◆ Instructions for the task ◆
Reproduce exactly, with no other output, every line of the data below from the line containing "x=246 y=291" to the end, inclusive.
= = = = = = =
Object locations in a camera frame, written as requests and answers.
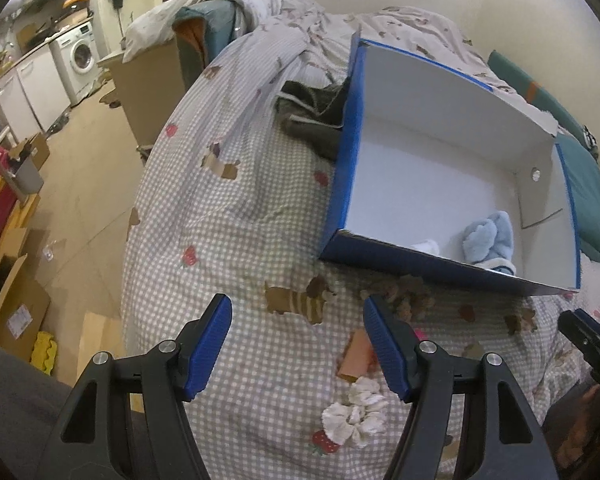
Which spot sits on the teal cushion with orange stripe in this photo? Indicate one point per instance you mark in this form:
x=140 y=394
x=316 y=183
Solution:
x=520 y=75

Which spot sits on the light blue fluffy sock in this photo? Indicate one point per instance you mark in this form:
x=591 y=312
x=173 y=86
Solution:
x=485 y=235

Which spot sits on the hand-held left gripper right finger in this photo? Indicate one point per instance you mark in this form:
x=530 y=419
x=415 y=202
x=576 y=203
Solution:
x=385 y=345

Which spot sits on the teal pillow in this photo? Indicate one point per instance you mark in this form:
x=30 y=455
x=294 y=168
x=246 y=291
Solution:
x=595 y=200

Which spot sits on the small open cardboard box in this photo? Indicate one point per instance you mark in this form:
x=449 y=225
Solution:
x=35 y=150

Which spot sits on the white cabinet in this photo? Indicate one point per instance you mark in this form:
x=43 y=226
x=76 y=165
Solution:
x=35 y=90

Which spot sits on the yellow foam piece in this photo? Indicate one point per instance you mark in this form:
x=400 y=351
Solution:
x=45 y=352

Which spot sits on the light wooden board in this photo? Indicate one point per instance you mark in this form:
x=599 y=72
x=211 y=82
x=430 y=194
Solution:
x=100 y=335

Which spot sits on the black and white striped item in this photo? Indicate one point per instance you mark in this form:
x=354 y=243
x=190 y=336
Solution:
x=589 y=137

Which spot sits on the person's dark trousers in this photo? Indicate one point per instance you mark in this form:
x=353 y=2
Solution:
x=15 y=410

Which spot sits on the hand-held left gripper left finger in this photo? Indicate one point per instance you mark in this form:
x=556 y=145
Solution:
= = = = = = =
◆ Task solution ◆
x=246 y=291
Solution:
x=595 y=200

Which spot sits on the small open cardboard box in this photo? Indicate one point per instance you mark in this form:
x=449 y=225
Solution:
x=35 y=150

Which spot sits on the white cabinet in this photo? Indicate one point per instance you mark in this form:
x=43 y=226
x=76 y=165
Solution:
x=35 y=90

Which spot sits on the yellow foam piece in this photo? Indicate one point per instance you mark in this form:
x=400 y=351
Solution:
x=45 y=352

Which spot sits on the light wooden board in this photo? Indicate one point per instance you mark in this form:
x=599 y=72
x=211 y=82
x=430 y=194
Solution:
x=100 y=335

Which spot sits on the black and white striped item in this photo? Indicate one point per instance you mark in this form:
x=354 y=243
x=190 y=336
Solution:
x=589 y=137

Which spot sits on the person's dark trousers in this photo? Indicate one point per instance you mark in this form:
x=353 y=2
Solution:
x=15 y=410

Which spot sits on the hand-held left gripper left finger in this photo? Indicate one point per instance you mark in this form:
x=556 y=145
Solution:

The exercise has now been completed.